Finally, in February 2011, the manuscript was completed. I sent it to Niels Hooper at the University of California Press, who expressed interest in the project. I received two immensely insightful peer reviews and followed many of the reviewers’ suggestions, especially in emphasizing the peculiar nature of the Bolshevik worshipping of the party, the connections between Marx and Lenin, and the still amazing infatuation of important intellectuals with the Communist utopia. I have developed many ideas included in this book in articles published since 2005 in the pages of Times Literary Supplement as well as essays for the excellent Romanian monthly Idei in dialog, edited by the brilliant philosopher Horia-Roman Patapievici.

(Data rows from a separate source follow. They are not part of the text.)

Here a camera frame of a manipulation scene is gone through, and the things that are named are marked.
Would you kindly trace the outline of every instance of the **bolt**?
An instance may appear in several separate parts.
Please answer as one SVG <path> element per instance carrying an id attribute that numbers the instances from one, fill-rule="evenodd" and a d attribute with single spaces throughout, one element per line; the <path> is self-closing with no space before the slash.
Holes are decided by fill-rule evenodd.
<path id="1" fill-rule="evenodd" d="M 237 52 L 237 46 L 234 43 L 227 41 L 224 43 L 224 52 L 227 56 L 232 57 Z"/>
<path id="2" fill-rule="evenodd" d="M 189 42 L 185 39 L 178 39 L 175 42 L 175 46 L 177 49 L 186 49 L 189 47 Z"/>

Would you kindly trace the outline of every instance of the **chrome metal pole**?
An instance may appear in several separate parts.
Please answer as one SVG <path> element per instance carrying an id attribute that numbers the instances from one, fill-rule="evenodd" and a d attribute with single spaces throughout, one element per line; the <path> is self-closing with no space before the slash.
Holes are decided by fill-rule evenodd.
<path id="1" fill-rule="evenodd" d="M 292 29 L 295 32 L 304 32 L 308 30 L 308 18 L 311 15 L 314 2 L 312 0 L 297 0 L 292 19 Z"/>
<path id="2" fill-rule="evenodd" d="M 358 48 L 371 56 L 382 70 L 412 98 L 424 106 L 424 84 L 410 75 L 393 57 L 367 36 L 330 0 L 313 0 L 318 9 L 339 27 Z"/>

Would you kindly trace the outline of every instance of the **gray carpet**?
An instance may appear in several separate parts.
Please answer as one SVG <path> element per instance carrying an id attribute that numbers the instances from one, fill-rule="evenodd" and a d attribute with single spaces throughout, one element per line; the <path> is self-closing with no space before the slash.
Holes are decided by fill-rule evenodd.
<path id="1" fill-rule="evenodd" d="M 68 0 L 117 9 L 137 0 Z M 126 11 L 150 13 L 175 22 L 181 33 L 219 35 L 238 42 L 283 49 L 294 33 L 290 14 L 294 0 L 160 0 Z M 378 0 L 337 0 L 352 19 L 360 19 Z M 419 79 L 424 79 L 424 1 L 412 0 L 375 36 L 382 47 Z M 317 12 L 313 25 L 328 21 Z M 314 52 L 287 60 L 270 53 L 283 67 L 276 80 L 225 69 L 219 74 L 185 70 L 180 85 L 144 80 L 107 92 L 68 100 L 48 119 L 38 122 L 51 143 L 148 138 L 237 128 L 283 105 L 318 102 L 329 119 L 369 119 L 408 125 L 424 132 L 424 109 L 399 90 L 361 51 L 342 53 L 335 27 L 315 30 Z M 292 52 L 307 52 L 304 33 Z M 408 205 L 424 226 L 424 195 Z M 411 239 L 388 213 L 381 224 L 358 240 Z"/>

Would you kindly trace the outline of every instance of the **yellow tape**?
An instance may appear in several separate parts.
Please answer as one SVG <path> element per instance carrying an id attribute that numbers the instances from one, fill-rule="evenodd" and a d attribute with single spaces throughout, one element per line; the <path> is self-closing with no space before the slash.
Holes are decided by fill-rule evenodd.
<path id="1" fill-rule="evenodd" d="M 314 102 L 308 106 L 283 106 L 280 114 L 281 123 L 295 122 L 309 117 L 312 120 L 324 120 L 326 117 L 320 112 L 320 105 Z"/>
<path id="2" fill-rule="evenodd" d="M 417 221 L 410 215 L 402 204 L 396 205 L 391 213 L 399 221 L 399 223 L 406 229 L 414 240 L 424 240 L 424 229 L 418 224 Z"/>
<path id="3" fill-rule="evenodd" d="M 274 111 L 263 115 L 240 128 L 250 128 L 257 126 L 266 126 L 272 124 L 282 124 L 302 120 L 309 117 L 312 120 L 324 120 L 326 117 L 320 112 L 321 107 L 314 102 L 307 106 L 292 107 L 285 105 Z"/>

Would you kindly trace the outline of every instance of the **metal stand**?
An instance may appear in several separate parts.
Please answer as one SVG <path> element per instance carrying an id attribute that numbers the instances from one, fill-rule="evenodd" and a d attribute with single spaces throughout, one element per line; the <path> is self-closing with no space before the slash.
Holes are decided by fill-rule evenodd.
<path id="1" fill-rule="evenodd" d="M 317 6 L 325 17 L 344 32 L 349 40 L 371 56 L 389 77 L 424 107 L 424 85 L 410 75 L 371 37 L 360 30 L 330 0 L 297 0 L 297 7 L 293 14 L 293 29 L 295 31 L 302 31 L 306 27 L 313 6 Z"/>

This achievement would not have been possible without the enthusiastic commitment and creative research offered by Bogdan Cristian Iacob, a graduate student at the Central European University (he defended his dissertation in June 2011) who became my closest collaborator in 2007. I wish to express cordial thanks to all those who, throughout these years, have generously been my engaging partners in this endeavor. First and foremost, I express my gratitude to my wife, Mary Sladek, and my son, Adam Volo Tismaneanu, with whom I had endless discussions about the totalitarian monsters and their legacies. Mary read various drafts of this book and offered insightful suggestions. On various occasions, Adam asked me to explain the similarities and differences between Hitler and Stalin. Like so many of us, he still wonders who was worse. Intellectual friends and colleagues whose ideas and suggestions have helped me shape my own interpretations and who undoubtedly deserve mention, including some who have passed away, include Bradley Abrams, Dragos Paul Aligică, Cătălin Avramescu, Matei Călinescu, Daniel Chirot, Aurelian Craiutu, John Connelly, Michael David-Fox, Karen Dawisha, Ferenc Fehér, Dan Gallin, Pierre Hassner, Agnes Heller, Jeffrey Herf, Paul Hollander, Dick Howard, Charles Gati, Irena Grudzinska-Gross, Jan T. Gross, Jeffrey C. Isaac, Constantin Iordachi, Ken Jowitt, Tony Judt, Bart Kaminski, Gail Kligman, Mark Kramer, Claude Lefort, Gabriel Liiceanu, Mark Lichbach, Monica Lovinescu, Steven Lukes, Daniel Mahoney, Adam Michnik, Mircea Mihăieș, Iulia Motoc, Vlad Mureșan, Mihail Neamțu, Virgil Nemoianu, Martin Palouš, Horia-Roman Patapievici, Marta Petreu, Andrei Pleșu, Cristian Preda, Ilya Prizel, Saskia Sassen, Marci Shore, Timothy Snyder, Vladimir Solonari, Ioan Stanomir, Radu Stern, Valeriu Stoica, Mihai Șora, Gale Stokes, Robert C. Tucker, Cristian Vasile, Christina Zarifopol-Illias, Viktor Zaslavsky, Vladislav Zubok, Annette Wieworka. Special thanks to my graduate students at the University of Maryland, who have been remarkable partners of dialogue during the seminars on Marxism, Bolshevism, Fascism, Nazism, and the meanings of political radicalism.